Вдруг она оборвала стрекочущую речь. Взор её, порхнув, нежно опустился на Лизу, и новым, доверительно-лукавым голоском, как по-писаному, она прочла:
— Не хочу кривить душой: называлось, конечно, золотое имечко, но совсем, совсем при особенном случае. Только про то пусть скажет кто-нибудь другой.
Виктор Семёнович качнулся, будто отыскивая внезапно потерянное равновесие, и уже готов был что-то говорить, но в этот момент Валерия Ивановна быстро подвинулась к Лизе и — почти шёпотом, но так, что все расслышали, — спросила:
— Не худо ли тебе?
Лиза была бледна. Всею силой старалась она удержаться в той неподвижности, которой сама себя сковала, и вдруг перемогла мешавшее ей усилие и облегчённо поднялась.
— Может быть, мама, ты пригласишь к столу? — сказала она.
— Приглашай, Валерия Ивановна, — встряхнулся Меркурий Авдеевич, и его вздох пробудил уснувшую взаимную любезность: с поклонами и благодарностями все начали вставать и перемещаться к накрытому столу.
Но уже ни дразнящий дух горячих пирогов, ни букет варений, ни зеркальность самовара, звёздно отражавшего работу вилок и ножей, не могли развеять чинного уныния беседы. Вся она, как околдованная, зачиналась увещанием Валерии Ивановны — «кушайте, пожалуйста», и кончалась восхвалениями Настеньки — «ах, какая вы кулинарка!» или Дарьи Антоновны — «и не запомню я, чтобы ела такое рассыпчатое слоёное тесто!».

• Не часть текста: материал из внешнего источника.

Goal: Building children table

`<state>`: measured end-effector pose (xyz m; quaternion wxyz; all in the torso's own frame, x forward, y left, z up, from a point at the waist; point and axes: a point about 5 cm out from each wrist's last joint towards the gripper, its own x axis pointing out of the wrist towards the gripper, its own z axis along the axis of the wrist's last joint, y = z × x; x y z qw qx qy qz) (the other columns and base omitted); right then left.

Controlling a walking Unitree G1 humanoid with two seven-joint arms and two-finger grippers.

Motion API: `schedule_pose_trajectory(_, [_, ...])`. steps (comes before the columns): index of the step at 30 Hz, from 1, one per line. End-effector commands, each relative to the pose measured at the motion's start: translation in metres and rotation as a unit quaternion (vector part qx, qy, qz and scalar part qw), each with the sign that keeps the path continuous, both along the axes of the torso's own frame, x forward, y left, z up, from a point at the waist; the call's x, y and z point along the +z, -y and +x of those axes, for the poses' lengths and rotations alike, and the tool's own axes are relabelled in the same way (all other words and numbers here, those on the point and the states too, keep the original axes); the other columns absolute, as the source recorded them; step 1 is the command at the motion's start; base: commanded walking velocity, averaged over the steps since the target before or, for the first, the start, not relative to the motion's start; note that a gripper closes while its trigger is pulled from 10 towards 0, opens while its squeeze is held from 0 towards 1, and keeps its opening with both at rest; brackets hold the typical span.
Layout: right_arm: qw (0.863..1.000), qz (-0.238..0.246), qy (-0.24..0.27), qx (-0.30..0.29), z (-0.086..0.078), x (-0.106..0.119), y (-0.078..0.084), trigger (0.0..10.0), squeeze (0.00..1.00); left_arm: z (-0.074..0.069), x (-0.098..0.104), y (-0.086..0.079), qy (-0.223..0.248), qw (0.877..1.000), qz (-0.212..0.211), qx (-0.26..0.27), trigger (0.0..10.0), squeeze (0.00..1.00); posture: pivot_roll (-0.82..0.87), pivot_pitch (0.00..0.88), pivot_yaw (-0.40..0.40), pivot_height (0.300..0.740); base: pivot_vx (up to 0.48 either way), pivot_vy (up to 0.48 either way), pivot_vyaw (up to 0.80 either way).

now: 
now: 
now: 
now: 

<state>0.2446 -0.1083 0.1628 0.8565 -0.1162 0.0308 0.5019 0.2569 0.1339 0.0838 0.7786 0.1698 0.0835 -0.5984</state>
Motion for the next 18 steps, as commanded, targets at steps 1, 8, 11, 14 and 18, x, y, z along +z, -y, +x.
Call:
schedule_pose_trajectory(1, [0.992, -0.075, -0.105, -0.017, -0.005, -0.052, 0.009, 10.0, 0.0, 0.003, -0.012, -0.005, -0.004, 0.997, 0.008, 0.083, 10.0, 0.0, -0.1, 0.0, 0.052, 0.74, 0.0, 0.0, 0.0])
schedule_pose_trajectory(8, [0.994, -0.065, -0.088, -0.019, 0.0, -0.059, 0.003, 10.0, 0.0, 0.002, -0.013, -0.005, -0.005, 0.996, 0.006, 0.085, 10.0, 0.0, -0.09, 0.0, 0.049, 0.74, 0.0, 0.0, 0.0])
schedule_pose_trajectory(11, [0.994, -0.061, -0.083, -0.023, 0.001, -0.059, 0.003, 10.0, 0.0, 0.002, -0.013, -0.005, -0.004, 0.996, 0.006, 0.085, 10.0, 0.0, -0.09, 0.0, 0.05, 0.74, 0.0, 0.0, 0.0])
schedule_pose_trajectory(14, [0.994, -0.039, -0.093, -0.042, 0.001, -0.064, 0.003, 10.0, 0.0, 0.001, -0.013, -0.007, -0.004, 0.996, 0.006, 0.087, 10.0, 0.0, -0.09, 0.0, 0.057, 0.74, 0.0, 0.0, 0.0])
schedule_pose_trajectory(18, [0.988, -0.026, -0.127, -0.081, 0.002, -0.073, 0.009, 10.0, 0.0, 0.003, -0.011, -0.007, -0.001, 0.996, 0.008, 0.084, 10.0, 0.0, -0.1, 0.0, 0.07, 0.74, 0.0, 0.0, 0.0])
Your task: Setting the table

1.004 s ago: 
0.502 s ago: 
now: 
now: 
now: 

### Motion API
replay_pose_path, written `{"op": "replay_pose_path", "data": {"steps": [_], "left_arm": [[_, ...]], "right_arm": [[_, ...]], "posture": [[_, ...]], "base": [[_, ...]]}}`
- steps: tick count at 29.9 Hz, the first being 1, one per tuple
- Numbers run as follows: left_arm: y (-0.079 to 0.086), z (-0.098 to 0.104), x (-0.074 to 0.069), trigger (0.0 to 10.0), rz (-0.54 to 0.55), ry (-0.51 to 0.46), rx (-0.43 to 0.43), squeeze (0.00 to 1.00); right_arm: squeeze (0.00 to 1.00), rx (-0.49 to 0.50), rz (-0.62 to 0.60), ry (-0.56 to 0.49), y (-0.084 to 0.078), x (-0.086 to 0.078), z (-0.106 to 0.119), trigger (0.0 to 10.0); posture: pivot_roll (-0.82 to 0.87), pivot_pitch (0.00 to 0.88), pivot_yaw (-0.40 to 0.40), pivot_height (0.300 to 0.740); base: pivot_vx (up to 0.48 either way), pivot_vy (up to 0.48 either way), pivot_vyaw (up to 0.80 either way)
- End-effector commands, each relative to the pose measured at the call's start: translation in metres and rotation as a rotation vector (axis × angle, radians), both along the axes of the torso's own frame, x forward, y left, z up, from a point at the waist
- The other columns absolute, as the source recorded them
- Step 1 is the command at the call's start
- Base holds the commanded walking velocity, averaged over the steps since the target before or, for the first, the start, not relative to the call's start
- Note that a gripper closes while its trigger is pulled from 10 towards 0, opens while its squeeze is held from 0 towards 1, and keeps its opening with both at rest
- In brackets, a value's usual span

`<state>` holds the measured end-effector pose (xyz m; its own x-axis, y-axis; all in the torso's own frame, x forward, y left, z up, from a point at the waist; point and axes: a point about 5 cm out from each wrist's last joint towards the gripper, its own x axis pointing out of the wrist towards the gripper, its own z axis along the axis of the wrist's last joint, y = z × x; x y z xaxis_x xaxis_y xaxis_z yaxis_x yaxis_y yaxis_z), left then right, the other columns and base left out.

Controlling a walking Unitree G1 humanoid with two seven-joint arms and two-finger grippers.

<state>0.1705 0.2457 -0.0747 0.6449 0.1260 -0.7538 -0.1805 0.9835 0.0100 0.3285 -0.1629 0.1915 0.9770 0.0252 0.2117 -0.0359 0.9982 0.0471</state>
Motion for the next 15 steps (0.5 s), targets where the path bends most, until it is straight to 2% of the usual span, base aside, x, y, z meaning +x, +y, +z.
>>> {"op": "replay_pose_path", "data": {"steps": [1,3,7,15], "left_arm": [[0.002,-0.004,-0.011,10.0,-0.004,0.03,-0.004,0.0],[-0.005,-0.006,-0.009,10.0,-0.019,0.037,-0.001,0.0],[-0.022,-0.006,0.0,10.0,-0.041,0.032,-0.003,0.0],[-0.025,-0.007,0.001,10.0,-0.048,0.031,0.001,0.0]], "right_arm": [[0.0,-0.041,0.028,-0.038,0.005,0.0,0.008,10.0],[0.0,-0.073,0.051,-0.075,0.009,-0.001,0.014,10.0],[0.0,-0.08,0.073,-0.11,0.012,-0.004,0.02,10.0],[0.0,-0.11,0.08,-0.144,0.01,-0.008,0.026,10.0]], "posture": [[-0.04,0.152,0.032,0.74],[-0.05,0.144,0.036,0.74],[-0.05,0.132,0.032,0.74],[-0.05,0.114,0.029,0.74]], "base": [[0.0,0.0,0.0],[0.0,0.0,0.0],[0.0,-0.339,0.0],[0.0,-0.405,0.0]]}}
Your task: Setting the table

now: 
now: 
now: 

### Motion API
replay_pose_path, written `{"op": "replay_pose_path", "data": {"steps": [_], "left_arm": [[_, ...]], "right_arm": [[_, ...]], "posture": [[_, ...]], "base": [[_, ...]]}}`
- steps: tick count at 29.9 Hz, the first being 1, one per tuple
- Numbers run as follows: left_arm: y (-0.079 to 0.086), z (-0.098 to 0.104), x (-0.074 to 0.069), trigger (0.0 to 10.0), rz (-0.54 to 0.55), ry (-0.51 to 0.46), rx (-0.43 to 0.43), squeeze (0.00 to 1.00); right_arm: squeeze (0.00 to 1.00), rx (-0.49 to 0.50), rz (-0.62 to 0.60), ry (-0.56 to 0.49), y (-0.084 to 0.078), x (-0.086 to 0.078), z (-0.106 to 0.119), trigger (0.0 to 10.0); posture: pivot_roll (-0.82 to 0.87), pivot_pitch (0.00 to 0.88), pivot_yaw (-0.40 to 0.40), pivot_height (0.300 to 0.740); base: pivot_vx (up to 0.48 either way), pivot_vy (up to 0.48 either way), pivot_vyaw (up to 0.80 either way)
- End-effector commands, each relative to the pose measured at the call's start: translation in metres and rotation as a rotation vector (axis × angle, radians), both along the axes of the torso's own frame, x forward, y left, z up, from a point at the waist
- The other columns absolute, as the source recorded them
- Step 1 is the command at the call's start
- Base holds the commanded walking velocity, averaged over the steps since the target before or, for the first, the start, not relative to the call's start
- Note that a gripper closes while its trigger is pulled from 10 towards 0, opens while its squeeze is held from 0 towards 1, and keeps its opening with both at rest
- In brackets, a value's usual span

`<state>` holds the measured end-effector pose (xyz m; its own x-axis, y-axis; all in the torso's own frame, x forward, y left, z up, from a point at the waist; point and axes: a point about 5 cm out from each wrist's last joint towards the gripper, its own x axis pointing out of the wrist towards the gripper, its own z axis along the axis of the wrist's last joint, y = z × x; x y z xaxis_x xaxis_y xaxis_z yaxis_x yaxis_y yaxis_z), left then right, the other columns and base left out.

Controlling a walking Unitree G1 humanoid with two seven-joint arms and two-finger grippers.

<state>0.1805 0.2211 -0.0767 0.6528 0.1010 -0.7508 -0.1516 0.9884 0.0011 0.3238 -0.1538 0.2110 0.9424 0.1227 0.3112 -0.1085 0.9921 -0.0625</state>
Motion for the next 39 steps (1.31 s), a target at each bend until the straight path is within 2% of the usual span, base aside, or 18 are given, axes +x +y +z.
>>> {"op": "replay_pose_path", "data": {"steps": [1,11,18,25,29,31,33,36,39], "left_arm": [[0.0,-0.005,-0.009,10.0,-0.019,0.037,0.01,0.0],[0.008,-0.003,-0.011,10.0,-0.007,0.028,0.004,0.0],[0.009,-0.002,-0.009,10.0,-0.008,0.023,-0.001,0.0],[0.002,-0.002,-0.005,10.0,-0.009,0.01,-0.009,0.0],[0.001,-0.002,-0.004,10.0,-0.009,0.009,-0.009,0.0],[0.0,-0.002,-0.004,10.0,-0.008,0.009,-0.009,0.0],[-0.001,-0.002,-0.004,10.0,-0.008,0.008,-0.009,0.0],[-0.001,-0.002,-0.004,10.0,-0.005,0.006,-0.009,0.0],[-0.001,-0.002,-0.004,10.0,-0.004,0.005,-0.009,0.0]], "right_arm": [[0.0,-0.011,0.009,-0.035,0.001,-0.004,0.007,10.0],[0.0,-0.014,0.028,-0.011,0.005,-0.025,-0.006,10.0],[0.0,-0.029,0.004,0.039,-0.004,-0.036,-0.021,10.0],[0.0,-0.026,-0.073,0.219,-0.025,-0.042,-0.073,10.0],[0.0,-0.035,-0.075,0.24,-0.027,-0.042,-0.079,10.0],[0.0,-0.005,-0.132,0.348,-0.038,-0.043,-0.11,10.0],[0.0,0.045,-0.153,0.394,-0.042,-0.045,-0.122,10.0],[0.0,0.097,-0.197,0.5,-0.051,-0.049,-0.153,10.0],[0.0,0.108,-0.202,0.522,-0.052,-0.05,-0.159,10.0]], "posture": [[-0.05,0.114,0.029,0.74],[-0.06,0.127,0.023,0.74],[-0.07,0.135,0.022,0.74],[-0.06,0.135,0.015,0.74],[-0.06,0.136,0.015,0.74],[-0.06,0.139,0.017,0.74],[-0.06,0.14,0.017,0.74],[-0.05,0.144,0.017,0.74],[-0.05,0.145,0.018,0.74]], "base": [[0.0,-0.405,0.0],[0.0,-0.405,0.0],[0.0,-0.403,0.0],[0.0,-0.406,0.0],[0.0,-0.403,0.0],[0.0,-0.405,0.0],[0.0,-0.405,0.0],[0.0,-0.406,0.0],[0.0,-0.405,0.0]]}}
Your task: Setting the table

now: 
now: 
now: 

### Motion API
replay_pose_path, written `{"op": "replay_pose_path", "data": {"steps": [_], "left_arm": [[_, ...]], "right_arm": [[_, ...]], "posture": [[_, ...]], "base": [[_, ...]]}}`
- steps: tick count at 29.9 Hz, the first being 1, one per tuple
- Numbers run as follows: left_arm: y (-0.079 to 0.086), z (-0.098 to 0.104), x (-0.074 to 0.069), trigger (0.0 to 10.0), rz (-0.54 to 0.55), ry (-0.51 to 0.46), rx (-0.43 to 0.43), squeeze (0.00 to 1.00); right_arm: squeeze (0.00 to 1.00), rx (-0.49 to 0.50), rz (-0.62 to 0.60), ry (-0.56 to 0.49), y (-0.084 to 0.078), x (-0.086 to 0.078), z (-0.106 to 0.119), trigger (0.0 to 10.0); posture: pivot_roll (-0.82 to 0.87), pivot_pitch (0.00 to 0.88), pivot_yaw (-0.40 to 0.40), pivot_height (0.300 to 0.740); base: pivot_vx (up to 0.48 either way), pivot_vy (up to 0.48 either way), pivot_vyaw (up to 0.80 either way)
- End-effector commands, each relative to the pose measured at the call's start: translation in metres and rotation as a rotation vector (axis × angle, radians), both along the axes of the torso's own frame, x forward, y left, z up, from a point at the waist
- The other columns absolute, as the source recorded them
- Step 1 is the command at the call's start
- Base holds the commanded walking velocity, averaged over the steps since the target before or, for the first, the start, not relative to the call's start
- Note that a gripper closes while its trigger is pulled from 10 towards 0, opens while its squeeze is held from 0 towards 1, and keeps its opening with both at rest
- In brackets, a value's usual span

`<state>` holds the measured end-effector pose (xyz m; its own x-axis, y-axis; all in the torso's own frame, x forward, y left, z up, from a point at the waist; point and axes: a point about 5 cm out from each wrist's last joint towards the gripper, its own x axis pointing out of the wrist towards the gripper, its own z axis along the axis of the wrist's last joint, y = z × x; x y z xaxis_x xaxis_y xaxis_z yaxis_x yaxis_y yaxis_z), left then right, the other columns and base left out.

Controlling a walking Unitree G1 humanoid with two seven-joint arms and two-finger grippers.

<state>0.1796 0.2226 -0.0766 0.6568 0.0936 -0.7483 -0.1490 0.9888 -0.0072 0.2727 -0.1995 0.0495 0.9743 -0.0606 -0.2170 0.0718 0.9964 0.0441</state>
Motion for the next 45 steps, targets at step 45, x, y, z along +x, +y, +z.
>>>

Виктор Семёнович, чокнувшись нежинской рябиновой с Меркурием Авдеевичем, расхрабрился и попробовал справиться у Лизы, не откушает ли она от живоносного источника, но натолкнулся на такой взгляд, что заробел больше прежнего.
Он промолчал весь завтрак, разве только выжимая из себя «спасибо», а поднявшись, топтался, уступая всем дорогу и пятясь, в сокрушённой деликатности и с пристывшей к губам улыбкой, так что Лиза не сдержалась от усмешки. Тогда его обуяло смятение, он повернулся, толкнул круглый стол с лампой, хотел схватить её, но ещё сильнее надавил на стол и повалил лампу. Шаровидный стеклянный абажур легко скользнул на ковёр и, будто вздохнув, расселся надвое, как арбуз.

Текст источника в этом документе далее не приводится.